▸ **WORK TO COMPLETE**
Wherever the line with "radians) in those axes" sits in the listing below, transcribe from it up to and including the line with "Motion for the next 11", exactly, and leave the remaining lines out.

- - -

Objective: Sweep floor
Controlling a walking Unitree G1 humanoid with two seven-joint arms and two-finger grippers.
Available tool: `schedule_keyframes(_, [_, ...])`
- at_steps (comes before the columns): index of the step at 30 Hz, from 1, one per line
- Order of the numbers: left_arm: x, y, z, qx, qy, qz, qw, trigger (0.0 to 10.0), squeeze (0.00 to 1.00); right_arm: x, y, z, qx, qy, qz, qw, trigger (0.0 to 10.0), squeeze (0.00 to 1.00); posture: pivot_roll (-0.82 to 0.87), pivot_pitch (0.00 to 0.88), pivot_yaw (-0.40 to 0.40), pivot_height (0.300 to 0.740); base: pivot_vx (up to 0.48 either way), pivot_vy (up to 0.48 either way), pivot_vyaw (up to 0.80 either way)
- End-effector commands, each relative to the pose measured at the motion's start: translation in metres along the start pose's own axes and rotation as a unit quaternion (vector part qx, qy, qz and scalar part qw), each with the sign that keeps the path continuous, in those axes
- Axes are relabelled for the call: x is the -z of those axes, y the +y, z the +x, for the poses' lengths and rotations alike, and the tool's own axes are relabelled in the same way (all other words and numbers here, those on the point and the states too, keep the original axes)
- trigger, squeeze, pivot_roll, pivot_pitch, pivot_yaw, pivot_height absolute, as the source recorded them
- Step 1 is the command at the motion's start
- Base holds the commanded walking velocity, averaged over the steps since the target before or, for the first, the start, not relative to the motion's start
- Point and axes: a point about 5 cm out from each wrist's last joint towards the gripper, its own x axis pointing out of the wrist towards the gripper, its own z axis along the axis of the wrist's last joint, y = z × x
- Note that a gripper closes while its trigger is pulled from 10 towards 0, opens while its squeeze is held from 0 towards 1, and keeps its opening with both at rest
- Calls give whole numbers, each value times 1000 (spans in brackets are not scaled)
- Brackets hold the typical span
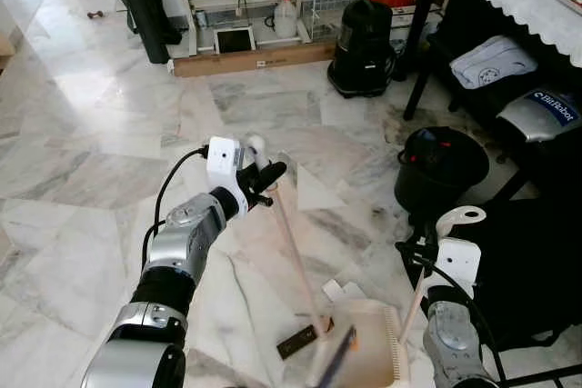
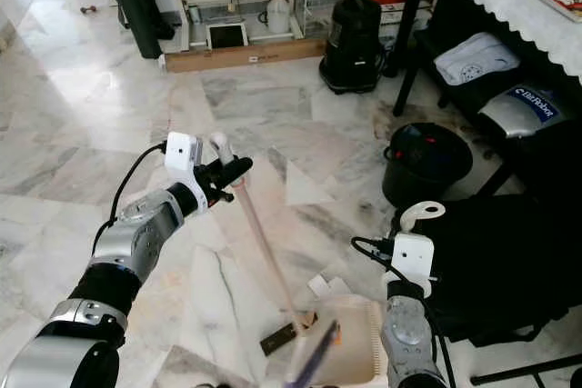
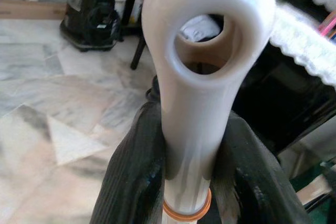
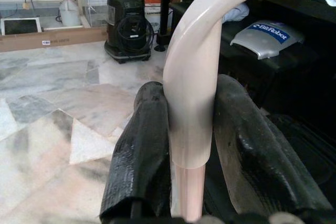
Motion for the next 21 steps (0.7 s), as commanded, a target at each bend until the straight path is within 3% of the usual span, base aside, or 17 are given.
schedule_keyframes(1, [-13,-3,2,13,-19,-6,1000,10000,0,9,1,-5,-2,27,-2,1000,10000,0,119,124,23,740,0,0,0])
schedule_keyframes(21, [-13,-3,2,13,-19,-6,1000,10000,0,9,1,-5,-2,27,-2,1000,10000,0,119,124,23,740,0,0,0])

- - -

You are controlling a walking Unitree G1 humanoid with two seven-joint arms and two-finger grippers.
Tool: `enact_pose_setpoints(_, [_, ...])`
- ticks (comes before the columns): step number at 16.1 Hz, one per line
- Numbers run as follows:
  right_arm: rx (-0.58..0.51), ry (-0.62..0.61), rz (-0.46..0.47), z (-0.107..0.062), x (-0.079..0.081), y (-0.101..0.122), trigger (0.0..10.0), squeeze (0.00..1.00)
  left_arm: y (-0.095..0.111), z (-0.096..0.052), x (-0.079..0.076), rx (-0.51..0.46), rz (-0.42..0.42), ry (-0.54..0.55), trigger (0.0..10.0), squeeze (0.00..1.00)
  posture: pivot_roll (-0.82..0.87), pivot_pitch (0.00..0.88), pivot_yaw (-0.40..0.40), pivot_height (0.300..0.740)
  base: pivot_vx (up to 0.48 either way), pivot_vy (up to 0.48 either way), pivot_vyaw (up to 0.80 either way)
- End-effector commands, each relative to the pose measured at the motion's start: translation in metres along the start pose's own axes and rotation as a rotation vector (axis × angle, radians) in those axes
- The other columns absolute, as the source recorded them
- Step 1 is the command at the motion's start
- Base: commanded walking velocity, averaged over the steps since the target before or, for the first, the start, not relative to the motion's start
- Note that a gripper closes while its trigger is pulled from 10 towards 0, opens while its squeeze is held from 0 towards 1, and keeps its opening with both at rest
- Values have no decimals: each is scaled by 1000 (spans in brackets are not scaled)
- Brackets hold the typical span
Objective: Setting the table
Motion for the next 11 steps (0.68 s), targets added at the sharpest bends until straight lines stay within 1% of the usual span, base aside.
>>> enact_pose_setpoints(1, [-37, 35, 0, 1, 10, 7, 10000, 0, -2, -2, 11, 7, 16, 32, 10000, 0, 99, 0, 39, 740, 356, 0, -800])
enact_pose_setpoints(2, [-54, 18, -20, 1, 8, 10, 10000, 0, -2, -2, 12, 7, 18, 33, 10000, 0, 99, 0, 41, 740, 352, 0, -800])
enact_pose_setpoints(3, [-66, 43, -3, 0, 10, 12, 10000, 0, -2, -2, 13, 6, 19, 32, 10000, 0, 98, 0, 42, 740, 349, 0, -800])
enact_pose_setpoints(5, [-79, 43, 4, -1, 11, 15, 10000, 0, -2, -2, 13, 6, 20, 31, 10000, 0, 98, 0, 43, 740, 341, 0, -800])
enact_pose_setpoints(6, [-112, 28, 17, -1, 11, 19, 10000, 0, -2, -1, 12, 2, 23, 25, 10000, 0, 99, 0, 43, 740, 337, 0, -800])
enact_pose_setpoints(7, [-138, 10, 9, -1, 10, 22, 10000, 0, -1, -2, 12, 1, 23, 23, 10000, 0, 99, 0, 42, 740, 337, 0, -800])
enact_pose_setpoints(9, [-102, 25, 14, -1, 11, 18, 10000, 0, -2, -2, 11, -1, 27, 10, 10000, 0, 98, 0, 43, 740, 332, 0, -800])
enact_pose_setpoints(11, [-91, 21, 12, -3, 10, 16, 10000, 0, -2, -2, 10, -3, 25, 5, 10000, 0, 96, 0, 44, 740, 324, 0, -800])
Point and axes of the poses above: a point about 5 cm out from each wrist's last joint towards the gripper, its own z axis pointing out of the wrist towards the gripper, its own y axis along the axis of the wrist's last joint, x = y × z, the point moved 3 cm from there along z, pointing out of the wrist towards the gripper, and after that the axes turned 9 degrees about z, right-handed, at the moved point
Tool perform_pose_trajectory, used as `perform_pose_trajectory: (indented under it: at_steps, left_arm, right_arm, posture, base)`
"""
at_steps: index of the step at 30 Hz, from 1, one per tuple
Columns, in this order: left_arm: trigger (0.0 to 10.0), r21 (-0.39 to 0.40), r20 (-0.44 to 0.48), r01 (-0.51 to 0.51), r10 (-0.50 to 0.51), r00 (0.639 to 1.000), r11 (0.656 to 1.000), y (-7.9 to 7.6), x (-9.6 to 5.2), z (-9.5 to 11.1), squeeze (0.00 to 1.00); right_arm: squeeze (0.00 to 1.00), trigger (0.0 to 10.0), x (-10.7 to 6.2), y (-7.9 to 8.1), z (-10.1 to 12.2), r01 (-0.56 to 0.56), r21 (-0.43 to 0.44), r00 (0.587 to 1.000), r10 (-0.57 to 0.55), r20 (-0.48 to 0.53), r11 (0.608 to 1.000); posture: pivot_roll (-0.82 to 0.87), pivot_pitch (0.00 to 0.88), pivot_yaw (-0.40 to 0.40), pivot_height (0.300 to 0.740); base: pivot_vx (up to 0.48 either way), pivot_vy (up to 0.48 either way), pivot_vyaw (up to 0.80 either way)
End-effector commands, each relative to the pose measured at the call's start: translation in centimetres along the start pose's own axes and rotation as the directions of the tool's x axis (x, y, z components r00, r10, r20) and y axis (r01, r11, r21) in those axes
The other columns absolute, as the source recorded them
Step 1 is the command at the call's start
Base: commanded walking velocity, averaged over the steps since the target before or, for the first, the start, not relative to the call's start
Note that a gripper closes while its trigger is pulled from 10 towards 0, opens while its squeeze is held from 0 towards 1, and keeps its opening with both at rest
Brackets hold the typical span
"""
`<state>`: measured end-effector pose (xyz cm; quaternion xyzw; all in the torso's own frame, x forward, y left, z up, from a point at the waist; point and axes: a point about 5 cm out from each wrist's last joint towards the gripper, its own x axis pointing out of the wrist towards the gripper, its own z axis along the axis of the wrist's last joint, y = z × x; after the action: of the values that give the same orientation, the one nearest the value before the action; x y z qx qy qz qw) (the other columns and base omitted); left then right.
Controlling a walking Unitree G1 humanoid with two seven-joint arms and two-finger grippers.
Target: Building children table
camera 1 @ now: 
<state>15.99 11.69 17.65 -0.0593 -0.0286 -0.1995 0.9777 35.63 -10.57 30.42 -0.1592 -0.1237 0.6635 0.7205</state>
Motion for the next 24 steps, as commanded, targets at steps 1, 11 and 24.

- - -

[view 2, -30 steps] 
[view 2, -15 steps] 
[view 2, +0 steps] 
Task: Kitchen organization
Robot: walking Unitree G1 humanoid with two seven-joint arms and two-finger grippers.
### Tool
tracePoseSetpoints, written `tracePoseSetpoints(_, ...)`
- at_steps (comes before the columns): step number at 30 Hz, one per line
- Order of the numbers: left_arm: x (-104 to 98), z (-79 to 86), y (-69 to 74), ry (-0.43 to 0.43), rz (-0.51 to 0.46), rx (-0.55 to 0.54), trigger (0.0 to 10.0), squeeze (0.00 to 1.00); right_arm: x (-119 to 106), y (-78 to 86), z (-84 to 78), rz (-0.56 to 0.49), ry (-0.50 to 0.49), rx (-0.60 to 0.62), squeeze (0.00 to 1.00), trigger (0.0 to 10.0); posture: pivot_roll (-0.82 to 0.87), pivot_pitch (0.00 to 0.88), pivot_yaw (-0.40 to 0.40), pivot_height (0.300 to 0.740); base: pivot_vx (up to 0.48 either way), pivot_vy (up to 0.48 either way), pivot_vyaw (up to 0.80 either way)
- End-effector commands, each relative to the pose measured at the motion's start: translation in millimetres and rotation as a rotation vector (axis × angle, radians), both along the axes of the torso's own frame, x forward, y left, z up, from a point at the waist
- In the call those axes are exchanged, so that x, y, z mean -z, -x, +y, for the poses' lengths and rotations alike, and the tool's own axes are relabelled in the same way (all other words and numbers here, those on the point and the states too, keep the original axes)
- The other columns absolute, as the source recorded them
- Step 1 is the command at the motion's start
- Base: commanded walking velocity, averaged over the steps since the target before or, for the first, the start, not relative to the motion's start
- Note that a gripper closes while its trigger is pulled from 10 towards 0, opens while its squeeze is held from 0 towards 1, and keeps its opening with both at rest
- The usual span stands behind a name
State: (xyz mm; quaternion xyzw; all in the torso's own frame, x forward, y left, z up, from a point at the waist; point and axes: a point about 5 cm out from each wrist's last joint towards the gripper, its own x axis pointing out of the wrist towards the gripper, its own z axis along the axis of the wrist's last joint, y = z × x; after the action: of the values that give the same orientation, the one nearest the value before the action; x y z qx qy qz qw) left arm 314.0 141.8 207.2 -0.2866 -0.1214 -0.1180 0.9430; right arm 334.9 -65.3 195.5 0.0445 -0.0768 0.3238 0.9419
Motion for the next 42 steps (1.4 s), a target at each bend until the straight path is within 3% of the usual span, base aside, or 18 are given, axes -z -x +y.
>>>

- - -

▸ **WRITTEN ANSWER**
- End-effector commands, each relative to the pose measured at the motion's start: translation in metres along the start pose's own axes and rotation as a rotation vector (axis × angle, radians) in those axes
- The other columns absolute, as the source recorded them
- Step 1 is the command at the motion's start
- Base: commanded walking velocity, averaged over the steps since the target before or, for the first, the start, not relative to the motion's start
- Note that a gripper closes while its trigger is pulled from 10 towards 0, opens while its squeeze is held from 0 towards 1, and keeps its opening with both at rest
- Values have no decimals: each is scaled by 1000 (spans in brackets are not scaled)
- Brackets hold the typical span
Objective: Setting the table
Motion for the next 11 steps (0.68 s), targets added at the sharpest bends until straight lines stay within 1% of the usual span, base aside.

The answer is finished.